[TASK DETAILS]: Return exactly the lines below, starting with the one that has "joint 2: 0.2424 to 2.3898" and going on through the one that has "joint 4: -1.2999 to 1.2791".

▬▬▬

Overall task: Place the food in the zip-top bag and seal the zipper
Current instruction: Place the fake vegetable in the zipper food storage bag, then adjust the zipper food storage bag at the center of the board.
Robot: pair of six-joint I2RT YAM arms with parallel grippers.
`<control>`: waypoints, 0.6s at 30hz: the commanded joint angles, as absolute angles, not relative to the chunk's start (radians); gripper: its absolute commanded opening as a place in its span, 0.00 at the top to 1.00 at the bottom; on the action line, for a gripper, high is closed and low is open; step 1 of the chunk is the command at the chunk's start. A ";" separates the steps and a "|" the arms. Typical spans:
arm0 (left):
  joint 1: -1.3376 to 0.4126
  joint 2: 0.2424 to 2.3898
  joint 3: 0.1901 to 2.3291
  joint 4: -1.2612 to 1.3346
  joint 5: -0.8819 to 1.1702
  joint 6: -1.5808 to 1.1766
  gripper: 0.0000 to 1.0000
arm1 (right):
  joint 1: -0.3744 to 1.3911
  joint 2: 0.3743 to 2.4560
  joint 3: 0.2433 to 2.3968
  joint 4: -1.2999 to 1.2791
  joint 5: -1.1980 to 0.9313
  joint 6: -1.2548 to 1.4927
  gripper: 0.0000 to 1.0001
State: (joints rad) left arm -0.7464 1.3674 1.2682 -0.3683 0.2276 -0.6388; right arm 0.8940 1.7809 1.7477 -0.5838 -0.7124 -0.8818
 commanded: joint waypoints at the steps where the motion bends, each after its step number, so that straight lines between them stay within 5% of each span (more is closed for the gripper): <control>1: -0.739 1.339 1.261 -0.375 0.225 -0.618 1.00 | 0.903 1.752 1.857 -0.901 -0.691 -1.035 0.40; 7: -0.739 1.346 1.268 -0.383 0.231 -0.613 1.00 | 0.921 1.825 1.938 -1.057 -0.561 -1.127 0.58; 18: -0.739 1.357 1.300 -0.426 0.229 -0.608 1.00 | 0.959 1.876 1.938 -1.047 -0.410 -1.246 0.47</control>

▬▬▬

[REPLY TO THE TASK]:
  joint 2: 0.2424 to 2.3898
  joint 3: 0.1901 to 2.3291
  joint 4: -1.2612 to 1.3346
  joint 5: -0.8819 to 1.1702
  joint 6: -1.5808 to 1.1766
  gripper: 0.0000 to 1.0000
arm1 (right):
  joint 1: -0.3744 to 1.3911
  joint 2: 0.3743 to 2.4560
  joint 3: 0.2433 to 2.3968
  joint 4: -1.2999 to 1.2791

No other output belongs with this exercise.